Support parallel envs in Pi0RemotePolicy by cvolkcvolk · Pull Request #688 · isaac-sim/IsaacLab-Arena

cvolkcvolk · 2026-05-20T12:37:55Z

Summary

Arena rollouts can now request num_envs > 1 instead of being restricted to single-env.

Loop over envs on the Arena client side, with a per-env action-chunk cache and step counter (openpi's format is still one obs per request).
reset(env_ids) clears only the listed envs' caches, so per-env termination leaves untouched envs replaying uninterrupted.

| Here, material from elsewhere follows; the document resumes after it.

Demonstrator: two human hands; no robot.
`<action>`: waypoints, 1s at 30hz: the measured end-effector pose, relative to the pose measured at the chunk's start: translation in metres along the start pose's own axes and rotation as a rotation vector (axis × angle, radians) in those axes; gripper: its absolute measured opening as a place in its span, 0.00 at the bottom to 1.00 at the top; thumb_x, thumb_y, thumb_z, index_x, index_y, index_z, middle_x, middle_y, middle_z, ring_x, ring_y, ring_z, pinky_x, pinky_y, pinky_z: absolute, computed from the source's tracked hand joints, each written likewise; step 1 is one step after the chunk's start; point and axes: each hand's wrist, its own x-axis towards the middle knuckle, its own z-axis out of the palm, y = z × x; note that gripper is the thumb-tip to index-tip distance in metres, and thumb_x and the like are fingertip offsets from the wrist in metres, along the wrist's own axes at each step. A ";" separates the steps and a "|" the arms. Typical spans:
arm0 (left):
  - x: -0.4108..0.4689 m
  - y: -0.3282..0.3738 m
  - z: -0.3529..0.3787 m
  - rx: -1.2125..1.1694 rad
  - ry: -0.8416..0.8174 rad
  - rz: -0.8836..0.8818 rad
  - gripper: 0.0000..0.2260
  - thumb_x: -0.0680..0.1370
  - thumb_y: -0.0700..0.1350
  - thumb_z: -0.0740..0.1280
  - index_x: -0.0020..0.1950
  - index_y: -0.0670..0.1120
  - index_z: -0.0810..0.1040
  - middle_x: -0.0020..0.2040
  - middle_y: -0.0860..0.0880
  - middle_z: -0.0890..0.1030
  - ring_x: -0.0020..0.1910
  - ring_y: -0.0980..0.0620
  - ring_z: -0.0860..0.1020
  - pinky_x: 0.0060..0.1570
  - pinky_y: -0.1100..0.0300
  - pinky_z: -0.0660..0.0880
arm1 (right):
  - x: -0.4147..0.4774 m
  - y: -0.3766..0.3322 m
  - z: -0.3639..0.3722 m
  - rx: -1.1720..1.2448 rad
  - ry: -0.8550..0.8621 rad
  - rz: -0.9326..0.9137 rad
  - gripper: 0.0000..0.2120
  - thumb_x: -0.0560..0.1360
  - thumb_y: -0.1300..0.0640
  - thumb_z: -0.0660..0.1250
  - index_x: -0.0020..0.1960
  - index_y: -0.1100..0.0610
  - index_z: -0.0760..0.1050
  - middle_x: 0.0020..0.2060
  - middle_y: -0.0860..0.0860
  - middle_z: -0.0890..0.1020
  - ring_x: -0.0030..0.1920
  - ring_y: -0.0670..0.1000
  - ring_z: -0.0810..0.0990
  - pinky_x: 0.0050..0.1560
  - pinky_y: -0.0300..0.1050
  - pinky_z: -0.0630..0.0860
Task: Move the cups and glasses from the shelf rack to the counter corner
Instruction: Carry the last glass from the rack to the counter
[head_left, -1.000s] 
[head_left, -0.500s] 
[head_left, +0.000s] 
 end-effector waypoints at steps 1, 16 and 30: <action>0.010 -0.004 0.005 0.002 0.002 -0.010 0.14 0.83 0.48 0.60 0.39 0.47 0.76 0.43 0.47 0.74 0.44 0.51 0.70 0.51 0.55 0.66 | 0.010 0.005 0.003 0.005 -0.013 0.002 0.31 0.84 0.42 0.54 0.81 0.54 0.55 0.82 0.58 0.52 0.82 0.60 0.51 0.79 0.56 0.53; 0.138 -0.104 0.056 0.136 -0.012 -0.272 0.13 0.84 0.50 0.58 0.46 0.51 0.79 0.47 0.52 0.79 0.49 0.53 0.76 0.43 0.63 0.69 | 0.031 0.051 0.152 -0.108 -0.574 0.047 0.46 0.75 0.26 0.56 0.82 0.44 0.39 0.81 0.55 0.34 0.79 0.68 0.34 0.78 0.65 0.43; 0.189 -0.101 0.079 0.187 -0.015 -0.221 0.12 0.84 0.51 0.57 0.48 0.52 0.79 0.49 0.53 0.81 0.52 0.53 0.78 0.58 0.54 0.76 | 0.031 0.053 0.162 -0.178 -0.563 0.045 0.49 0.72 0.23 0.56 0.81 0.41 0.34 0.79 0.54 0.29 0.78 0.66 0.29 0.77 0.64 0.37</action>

Replace the num_envs==1 assert with a per-env action cache and a loop over envs in get_action. openpi's wire format is one obs per request, so this still issues one server call per env per chunk refill; the correctness payoff is that any rollout (policy_runner or eval_runner) can now request num_envs>1 instead of being silently single-env. Concretely: - Pi0EmbodimentAdapter.extract(observation) gains an env_id parameter so adapters slice one env at a time. Pi0DroidAdapter swaps its hardcoded [0] indexing for [env_id]. This is a breaking change for any external Pi0EmbodimentAdapter subclass. - Pi0RemotePolicy keeps per-env _cached_action_chunks and _next_chunk_steps lists, lazy-allocated on the first get_action when num_envs is observable. Mid-rollout num_envs changes assert. - reset(env_ids) clears only the listed envs' caches, so per-env termination (the common case in parallel rollouts) leaves untouched envs replaying their cached chunks uninterrupted. - Connection-drop reconnect still flushes all per-env caches to preserve the prior "stale server state" defensive behaviour. Tests cover the num_envs>1 loop, partial reset semantics, and the reconnect-flush behaviour; the single-env tests are unchanged. Signed-off-by: Clemens Volk <cvolk@nvidia.com>

isaaclab-review-bot

Code Review for PR #688: Support parallel envs in Pi0RemotePolicy

Thank you for this well-structured PR! The implementation cleanly extends Pi0RemotePolicy to support parallel environments while maintaining backward compatibility for the single-env case. Here are my findings:

✅ Strengths

Well-documented breaking change: The Pi0EmbodimentAdapter.extract() interface change is clearly noted in the PR description and commit message.
Efficient lazy allocation: Per-env caches are only allocated on first get_action() call when num_envs is observable.
Clean partial reset semantics: reset(env_ids) correctly preserves caches for untouched envs, which is important for per-env termination in parallel rollouts.
Comprehensive test coverage: New tests for parallel envs, partial reset, and existing reconnect behavior.

🔄 Update (2026-05-20)

Reviewed new commit ae326000. Changes since previous review:

✅ Fixed: 0-dim env_ids tensor handling in reset() - now uses .reshape(-1).tolist() as suggested.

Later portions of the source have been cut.